### [WORK TO BE COMPLETED]
Please count the lines with the word "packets" in the material below, then state the number by itself.

● ● ● ● ● ● ●

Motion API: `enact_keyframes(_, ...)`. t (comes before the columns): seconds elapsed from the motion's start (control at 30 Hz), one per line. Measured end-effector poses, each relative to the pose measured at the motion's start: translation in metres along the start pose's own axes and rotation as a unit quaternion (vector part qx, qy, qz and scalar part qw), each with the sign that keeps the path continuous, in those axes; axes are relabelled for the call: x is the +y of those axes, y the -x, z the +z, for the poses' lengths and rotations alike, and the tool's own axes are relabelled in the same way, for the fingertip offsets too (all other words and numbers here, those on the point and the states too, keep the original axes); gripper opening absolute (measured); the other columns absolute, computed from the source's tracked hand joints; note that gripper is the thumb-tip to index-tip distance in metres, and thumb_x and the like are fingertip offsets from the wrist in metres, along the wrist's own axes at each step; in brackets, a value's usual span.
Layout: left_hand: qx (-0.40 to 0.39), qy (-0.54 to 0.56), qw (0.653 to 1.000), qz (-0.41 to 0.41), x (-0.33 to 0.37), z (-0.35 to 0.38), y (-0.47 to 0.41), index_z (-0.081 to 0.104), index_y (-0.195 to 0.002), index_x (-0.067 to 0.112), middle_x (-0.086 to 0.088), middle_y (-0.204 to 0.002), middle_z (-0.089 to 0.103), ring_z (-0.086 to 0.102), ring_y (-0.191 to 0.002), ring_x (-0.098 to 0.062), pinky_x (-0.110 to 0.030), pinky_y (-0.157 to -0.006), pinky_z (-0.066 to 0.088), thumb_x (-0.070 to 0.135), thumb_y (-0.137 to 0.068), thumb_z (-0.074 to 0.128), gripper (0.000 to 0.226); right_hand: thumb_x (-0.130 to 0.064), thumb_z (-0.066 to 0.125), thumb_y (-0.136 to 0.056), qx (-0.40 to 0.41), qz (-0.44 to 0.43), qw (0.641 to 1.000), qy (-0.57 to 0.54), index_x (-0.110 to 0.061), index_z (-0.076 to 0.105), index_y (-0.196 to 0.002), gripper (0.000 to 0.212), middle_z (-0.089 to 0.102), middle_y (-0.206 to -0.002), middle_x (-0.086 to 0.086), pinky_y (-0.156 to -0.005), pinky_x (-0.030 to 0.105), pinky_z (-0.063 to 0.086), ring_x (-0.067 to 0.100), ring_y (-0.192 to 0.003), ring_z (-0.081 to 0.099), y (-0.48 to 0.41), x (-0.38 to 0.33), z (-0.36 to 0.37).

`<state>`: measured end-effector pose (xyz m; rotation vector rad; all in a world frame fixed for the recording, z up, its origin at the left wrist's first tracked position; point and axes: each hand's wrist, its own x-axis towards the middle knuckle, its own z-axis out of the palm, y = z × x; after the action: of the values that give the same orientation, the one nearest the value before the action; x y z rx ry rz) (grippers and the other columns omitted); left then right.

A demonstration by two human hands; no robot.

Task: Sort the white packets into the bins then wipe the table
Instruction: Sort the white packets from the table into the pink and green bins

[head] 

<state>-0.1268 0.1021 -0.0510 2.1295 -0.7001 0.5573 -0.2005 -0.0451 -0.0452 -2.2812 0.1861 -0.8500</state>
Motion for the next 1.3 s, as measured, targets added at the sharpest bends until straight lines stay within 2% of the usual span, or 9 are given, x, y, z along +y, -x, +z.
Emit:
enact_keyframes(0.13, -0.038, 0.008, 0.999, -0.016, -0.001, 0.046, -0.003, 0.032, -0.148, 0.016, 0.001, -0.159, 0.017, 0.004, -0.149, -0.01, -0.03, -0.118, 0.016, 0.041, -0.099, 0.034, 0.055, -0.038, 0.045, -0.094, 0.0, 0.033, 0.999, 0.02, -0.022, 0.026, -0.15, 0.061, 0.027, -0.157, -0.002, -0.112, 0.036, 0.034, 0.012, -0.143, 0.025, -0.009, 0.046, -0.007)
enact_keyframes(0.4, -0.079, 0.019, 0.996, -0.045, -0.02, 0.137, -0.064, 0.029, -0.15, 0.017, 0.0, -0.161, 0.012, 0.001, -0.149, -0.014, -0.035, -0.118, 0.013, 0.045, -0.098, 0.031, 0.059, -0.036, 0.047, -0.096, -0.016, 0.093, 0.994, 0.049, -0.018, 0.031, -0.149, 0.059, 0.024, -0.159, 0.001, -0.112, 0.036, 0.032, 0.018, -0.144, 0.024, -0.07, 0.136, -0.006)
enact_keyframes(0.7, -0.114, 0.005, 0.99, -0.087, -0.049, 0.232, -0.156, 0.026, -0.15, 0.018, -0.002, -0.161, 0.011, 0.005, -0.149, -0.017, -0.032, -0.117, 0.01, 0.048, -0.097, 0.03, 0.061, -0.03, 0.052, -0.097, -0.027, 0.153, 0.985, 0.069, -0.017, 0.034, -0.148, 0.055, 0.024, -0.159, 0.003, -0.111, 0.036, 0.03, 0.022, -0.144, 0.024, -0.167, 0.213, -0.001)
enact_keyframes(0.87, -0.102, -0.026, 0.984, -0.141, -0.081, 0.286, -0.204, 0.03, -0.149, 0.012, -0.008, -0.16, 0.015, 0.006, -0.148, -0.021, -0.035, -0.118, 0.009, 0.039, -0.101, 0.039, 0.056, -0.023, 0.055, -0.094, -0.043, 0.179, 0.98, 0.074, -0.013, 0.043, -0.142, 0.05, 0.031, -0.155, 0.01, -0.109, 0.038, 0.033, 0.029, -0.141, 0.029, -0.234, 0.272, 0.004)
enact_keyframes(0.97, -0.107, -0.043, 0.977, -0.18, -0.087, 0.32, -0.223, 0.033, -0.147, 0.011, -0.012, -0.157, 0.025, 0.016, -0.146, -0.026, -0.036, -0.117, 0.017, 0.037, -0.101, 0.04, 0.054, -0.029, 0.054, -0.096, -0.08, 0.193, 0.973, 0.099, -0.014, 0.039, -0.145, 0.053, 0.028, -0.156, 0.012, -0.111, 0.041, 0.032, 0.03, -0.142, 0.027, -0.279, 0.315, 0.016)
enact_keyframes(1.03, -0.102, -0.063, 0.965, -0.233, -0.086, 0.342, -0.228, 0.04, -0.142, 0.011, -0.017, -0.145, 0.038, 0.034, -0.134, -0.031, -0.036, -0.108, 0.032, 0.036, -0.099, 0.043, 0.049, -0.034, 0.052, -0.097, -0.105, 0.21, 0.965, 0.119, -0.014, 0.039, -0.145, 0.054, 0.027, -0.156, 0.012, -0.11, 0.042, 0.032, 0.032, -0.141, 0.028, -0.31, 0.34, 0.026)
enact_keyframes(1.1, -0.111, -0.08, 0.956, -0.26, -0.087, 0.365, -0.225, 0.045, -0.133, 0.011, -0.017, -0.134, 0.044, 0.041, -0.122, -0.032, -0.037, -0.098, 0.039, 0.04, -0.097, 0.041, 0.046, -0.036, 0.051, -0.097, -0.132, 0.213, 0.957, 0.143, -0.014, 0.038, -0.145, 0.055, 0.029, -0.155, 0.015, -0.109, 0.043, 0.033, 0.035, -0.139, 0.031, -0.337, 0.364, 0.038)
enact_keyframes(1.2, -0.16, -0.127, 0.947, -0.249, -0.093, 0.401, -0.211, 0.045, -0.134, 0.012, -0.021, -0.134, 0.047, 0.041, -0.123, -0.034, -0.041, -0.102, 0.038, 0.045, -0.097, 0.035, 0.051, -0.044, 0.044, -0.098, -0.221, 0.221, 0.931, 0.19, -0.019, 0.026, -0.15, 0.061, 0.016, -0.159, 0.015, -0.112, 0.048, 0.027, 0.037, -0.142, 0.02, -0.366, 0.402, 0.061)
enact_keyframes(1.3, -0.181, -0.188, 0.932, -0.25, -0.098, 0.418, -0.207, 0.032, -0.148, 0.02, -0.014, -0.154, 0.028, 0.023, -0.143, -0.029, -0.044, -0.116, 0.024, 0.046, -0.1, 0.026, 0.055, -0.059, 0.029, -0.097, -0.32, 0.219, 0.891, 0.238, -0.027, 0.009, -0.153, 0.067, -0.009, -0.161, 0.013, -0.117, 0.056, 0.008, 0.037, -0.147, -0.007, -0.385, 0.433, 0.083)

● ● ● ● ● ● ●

### [REPLY TO THE TASK]
2